SOURCE MATERIAL section start
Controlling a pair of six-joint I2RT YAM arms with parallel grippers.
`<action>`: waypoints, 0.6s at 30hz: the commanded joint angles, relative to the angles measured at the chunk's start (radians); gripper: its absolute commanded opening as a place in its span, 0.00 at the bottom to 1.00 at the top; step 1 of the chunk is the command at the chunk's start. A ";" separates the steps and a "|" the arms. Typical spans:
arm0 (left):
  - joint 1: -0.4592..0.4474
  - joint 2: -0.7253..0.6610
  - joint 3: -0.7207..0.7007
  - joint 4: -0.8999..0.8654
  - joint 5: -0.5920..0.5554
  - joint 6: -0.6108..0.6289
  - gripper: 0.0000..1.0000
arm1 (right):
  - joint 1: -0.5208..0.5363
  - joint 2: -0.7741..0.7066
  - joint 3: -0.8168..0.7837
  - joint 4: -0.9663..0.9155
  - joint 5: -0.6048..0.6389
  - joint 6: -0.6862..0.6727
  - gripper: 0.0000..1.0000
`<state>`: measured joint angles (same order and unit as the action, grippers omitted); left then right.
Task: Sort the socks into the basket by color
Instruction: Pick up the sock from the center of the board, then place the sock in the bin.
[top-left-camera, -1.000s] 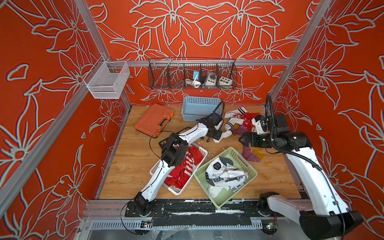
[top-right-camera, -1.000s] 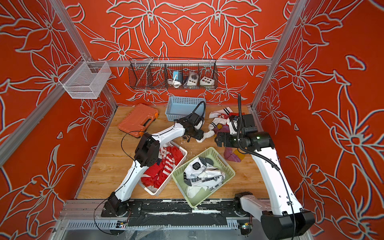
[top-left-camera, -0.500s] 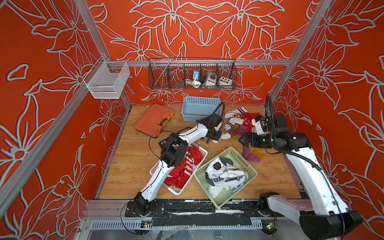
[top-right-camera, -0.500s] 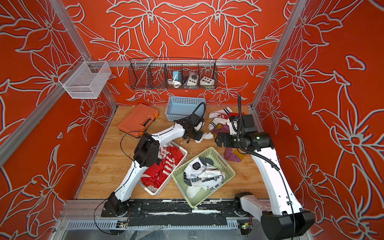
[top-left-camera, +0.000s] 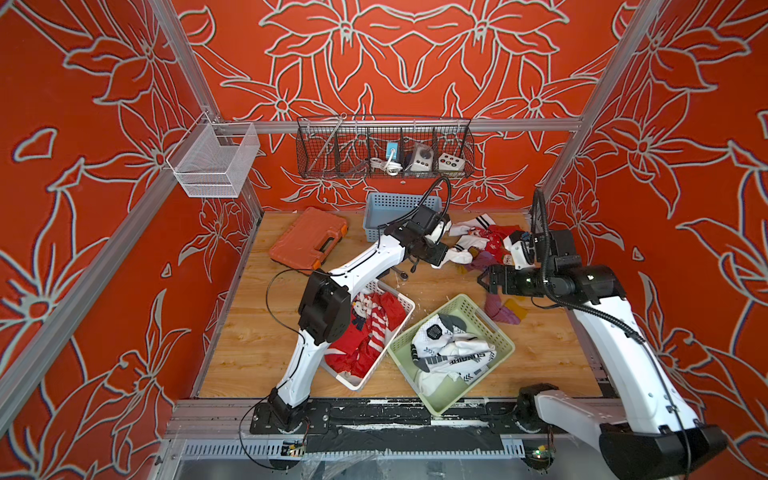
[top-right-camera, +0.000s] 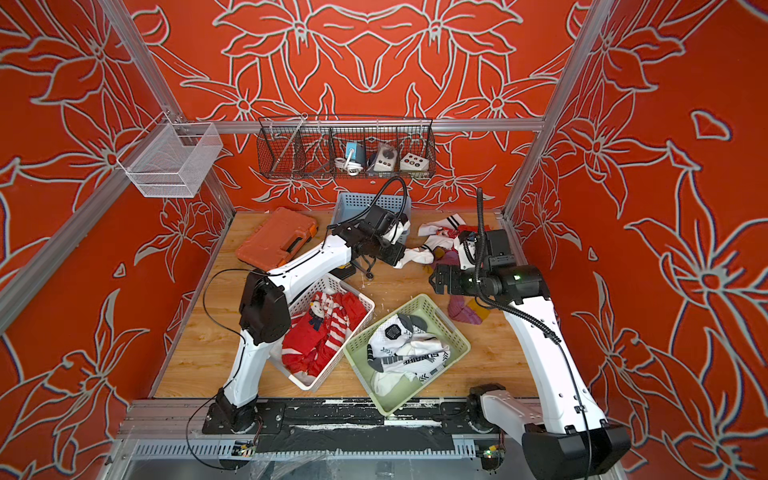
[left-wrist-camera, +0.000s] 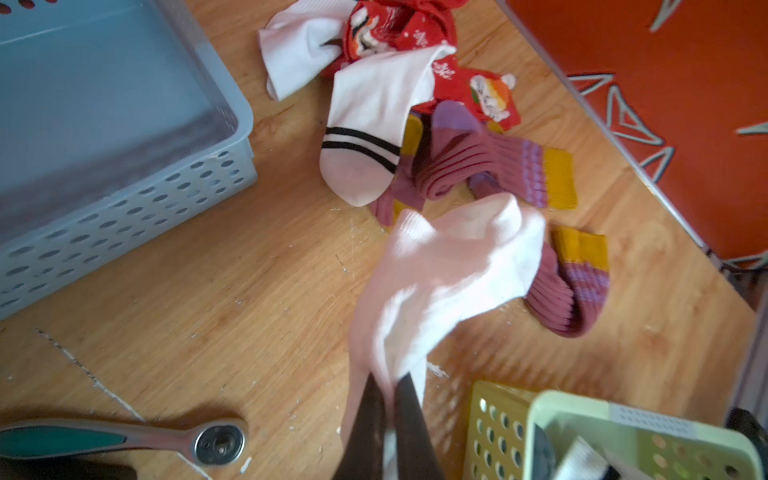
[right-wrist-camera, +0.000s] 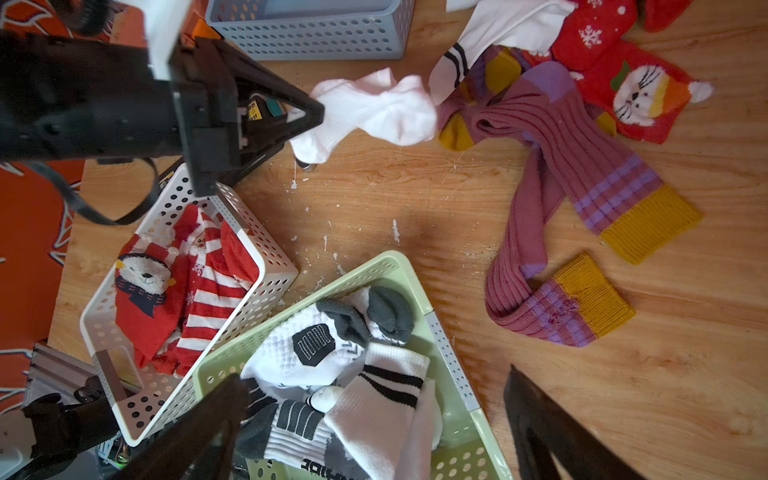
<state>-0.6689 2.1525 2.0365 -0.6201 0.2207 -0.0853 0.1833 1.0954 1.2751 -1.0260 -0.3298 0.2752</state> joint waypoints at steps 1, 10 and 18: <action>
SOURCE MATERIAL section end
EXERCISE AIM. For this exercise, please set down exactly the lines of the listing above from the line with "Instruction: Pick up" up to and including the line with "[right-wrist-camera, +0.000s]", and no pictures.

WRITTEN ANSWER.
Instruction: Pick up the sock from the center of the board, then place the sock in the bin.
[top-left-camera, -1.000s] 
[top-right-camera, -1.000s] 
[top-left-camera, -0.500s] 
[top-right-camera, -0.500s] 
[top-left-camera, +0.000s] 
[top-right-camera, +0.000s] 
[left-wrist-camera, +0.000s] 
[right-wrist-camera, +0.000s] 

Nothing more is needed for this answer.